▸ ASSIGNMENT
The lines from the top of the records below through the one containing "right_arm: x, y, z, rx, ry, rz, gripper" are to be transcribed exactly, and nothing else is to be added.

(Data entries)
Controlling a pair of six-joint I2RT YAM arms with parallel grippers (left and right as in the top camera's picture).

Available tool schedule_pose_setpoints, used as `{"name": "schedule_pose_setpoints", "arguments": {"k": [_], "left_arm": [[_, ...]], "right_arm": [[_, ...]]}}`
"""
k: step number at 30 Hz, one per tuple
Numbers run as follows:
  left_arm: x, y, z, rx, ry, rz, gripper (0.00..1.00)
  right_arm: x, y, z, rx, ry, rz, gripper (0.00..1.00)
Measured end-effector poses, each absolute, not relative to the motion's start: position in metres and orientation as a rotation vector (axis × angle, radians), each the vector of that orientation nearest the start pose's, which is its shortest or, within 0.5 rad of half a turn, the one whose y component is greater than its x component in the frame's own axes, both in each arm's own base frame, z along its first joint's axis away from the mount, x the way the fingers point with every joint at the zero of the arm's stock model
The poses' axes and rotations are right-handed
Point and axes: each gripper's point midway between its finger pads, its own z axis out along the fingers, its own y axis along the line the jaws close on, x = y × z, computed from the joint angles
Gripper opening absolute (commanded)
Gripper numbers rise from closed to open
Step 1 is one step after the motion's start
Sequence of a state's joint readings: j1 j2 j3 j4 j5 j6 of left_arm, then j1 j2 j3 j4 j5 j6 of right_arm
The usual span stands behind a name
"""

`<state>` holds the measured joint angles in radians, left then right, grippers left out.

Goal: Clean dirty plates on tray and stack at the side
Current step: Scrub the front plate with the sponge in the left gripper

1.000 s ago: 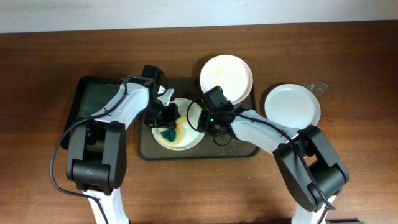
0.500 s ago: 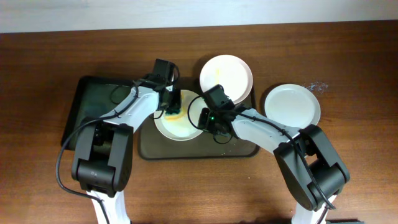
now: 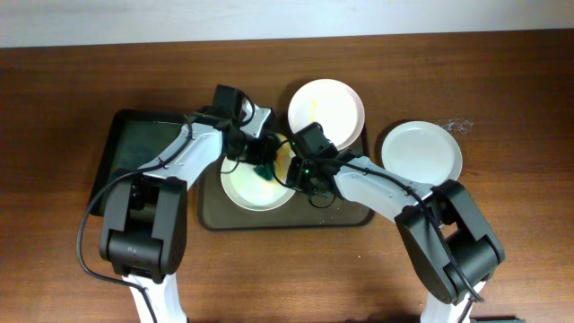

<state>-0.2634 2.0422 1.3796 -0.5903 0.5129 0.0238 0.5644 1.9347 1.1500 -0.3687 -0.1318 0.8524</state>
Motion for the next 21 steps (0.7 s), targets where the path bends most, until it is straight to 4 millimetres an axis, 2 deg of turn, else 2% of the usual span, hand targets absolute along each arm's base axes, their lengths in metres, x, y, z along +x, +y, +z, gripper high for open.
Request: {"name": "schedule_pose_setpoints", "arguments": {"k": [3, 6, 9, 13, 15, 17, 21], "left_arm": [[0.435, -0.189, 0.035, 0.484, 2.643, -0.637, 0.00], [0.460, -0.160, 0.031, 0.338, 2.638, -0.369, 0.00], [0.458, -0.134, 0.028, 0.148, 2.693, -0.136, 0.00], [0.434, -0.111, 0.026, 0.027, 2.798, 0.027, 0.00], [0.420, -0.106, 0.025, 0.030, 2.861, 0.039, 0.00], [0.410, -0.110, 0.024, 0.099, 2.912, -0.031, 0.00], [0.382, -0.139, 0.025, 0.423, 2.967, -0.433, 0.00]], "right_arm": [[0.350, 0.248, 0.006, 0.371, 2.837, 0.538, 0.04], [0.350, 0.249, 0.006, 0.366, 2.835, 0.538, 0.04], [0.353, 0.250, 0.007, 0.342, 2.826, 0.546, 0.04], [0.350, 0.255, 0.008, 0.321, 2.832, 0.566, 0.04], [0.347, 0.255, 0.007, 0.309, 2.842, 0.564, 0.04], [0.346, 0.255, 0.007, 0.297, 2.850, 0.561, 0.04], [0.344, 0.254, 0.006, 0.291, 2.861, 0.554, 0.04]]}}
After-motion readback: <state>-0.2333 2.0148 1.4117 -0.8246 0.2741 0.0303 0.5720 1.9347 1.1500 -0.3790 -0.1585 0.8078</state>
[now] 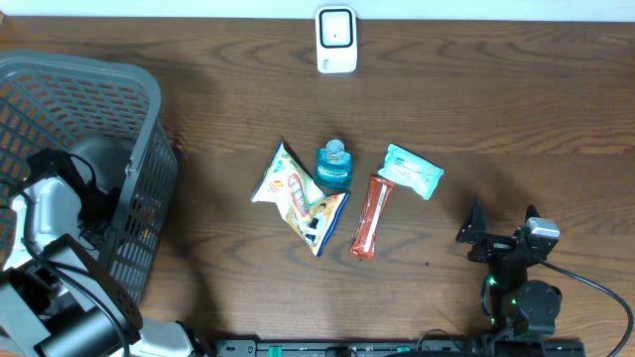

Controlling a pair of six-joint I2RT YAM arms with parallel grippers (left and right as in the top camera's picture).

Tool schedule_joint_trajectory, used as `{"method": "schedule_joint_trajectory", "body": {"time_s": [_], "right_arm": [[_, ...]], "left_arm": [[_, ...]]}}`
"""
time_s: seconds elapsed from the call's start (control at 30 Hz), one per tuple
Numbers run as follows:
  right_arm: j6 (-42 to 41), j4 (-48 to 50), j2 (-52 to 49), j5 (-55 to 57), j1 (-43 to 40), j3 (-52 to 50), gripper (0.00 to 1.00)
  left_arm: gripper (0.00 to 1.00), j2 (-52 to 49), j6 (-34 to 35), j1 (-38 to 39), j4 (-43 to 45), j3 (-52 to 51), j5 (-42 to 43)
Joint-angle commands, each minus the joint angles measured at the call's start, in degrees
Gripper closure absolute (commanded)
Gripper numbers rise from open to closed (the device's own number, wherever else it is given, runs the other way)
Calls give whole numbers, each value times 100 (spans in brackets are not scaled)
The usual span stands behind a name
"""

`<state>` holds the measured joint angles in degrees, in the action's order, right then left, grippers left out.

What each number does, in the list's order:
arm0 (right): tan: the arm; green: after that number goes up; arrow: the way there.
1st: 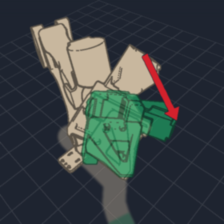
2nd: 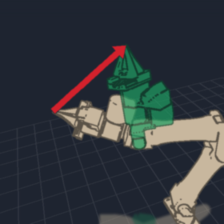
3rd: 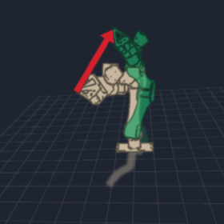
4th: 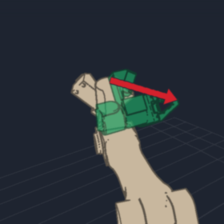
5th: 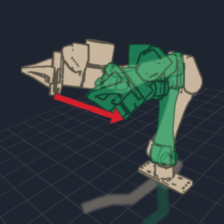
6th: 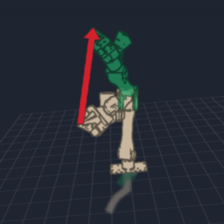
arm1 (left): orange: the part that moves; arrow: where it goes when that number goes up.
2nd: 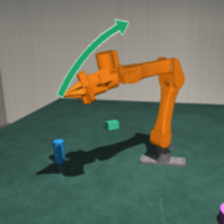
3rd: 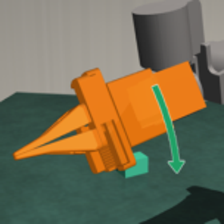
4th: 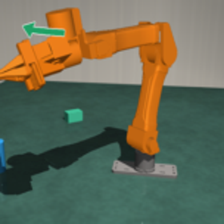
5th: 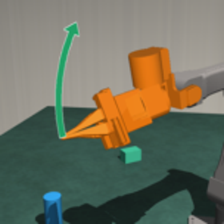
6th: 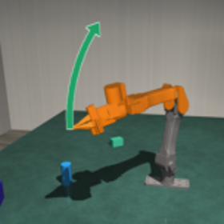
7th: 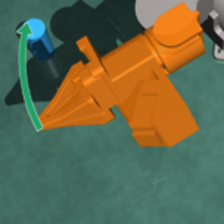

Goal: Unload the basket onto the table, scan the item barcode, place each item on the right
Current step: 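Reach the left gripper into the basket and grasp the orange-white pack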

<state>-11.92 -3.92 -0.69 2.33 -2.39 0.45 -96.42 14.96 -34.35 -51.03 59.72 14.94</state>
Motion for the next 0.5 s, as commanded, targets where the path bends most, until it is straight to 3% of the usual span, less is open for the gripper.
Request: {"method": "schedule_joint_trajectory", "body": {"time_s": [0.0,0.47], "right_arm": [[39,-11,31,28,20,-13,1],[39,-11,31,28,20,-13,1]], "left_arm": [[93,33,33,-92,42,249,-81],[93,1504,625,-970,11,525,-168]]}}
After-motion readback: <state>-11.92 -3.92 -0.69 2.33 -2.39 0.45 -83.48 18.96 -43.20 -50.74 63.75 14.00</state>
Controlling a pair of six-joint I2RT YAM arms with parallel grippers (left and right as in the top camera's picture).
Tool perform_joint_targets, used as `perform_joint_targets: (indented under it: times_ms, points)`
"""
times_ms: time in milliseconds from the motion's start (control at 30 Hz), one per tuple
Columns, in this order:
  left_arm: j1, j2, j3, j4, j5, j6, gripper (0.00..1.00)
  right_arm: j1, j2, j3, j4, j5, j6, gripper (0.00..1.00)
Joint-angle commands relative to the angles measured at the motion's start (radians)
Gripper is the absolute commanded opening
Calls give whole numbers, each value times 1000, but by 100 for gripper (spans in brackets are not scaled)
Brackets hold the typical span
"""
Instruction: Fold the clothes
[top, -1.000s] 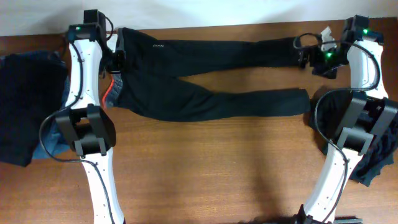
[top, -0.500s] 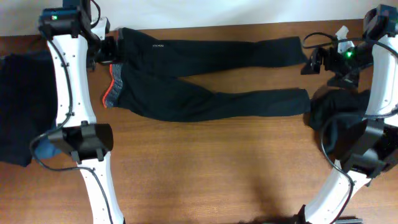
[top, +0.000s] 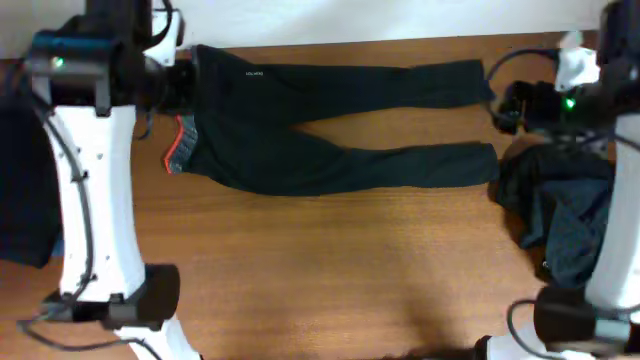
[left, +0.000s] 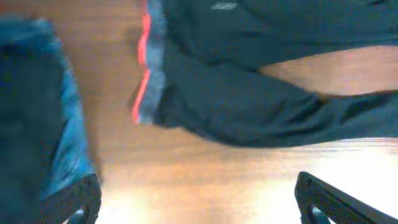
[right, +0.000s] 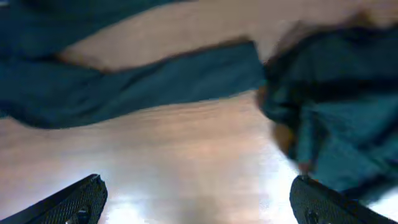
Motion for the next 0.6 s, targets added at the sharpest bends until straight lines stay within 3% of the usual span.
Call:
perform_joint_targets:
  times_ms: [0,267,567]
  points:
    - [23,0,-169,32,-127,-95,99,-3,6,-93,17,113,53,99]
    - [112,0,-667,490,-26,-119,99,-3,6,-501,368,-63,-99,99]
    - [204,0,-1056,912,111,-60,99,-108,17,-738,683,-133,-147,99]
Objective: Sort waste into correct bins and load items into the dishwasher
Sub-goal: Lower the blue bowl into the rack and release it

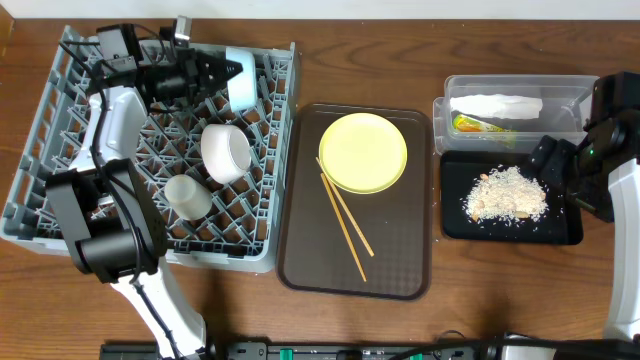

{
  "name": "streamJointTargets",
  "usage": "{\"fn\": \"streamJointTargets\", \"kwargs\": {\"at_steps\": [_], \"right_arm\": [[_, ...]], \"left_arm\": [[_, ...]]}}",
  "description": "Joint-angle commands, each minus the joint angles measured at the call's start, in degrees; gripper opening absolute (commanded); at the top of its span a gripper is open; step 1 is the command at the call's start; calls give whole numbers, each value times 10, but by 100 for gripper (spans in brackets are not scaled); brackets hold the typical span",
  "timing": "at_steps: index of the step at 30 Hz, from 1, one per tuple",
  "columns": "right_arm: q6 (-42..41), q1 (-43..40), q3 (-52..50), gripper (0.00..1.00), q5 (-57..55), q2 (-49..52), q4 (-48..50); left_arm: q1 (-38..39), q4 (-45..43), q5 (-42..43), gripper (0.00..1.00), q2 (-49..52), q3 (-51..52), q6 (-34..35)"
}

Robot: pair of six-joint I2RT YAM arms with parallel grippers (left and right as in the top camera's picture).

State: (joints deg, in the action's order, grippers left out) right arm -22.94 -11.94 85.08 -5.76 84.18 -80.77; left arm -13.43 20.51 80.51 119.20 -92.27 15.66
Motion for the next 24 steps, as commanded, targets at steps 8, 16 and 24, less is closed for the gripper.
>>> {"fn": "streamJointTargets", "kwargs": {"at_steps": [8,16,24], "right_arm": [[7,-4,10,99,2,-7,0],[7,-4,10,99,2,-7,0],[7,-4,10,99,2,-7,-5]], "left_arm": [[-5,-1,27,8,12,-2,19],[-4,-2,26,8,12,-2,59],[-15,4,-66,8,12,9,59]]}}
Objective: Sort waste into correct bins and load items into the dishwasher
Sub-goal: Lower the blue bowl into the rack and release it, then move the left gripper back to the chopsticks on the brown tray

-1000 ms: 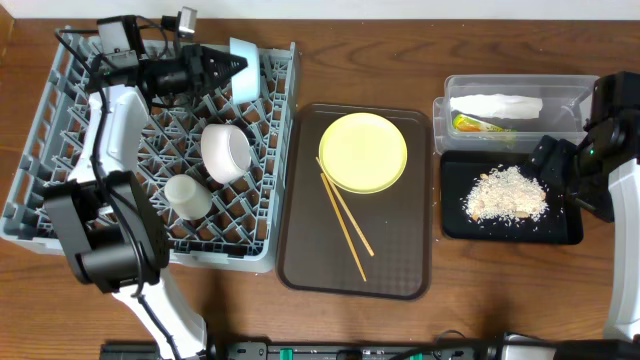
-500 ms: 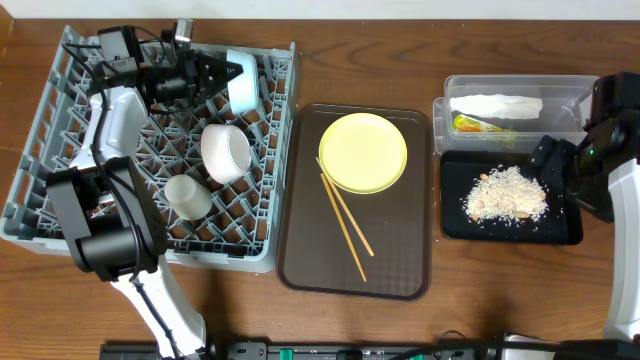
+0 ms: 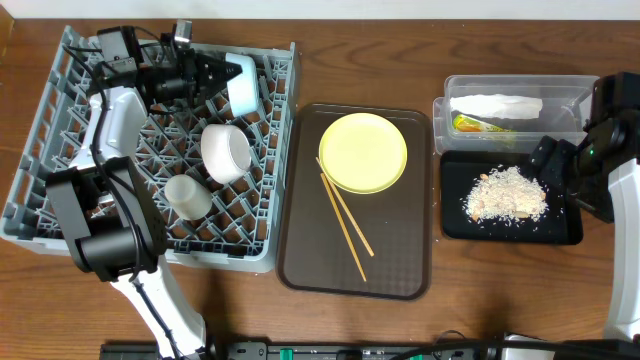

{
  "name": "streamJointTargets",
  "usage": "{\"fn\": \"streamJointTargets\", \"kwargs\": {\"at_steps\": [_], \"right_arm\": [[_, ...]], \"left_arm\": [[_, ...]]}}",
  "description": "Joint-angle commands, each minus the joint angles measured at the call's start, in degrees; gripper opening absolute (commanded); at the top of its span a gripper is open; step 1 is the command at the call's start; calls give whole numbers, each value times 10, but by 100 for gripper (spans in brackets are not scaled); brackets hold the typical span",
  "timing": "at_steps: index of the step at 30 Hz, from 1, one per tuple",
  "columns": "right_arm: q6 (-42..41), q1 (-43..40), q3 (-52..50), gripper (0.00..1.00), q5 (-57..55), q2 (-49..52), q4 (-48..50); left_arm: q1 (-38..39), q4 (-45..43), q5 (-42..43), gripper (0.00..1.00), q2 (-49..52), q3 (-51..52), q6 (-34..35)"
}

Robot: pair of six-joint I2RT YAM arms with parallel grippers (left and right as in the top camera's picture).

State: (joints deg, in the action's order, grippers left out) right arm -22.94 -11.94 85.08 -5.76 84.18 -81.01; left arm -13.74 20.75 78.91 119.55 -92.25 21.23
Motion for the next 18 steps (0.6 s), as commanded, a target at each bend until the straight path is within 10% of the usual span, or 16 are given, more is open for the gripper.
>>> {"fn": "streamJointTargets", "kwargs": {"at_steps": [1,6,18], "right_arm": [[7,-4,10,99,2,-7,-3],[7,-4,10,99,2,-7,-5],[7,-4,10,99,2,-7,-5]], "left_arm": [[-16,2,-64,8,9,10,3],[-38,14,-111,17,9,12,3],[-118,36,-111,76,8,12,-27]]}}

▸ ANSWER SECTION
Controlling a pair of six-joint I2RT YAM arms with parallel grippers (left and right as in the top camera's picture).

Available tool schedule_pose_setpoints, used as `{"name": "schedule_pose_setpoints", "arguments": {"k": [_], "left_arm": [[_, ...]], "right_arm": [[_, ...]]}}`
"""
k: step number at 30 Hz, one per tuple
Numbers run as follows:
  left_arm: x, y, z, rx, ry, rz, gripper (0.00..1.00)
  right_arm: x, y, z, rx, ry, rz, gripper (0.00..1.00)

The given answer completes the exercise.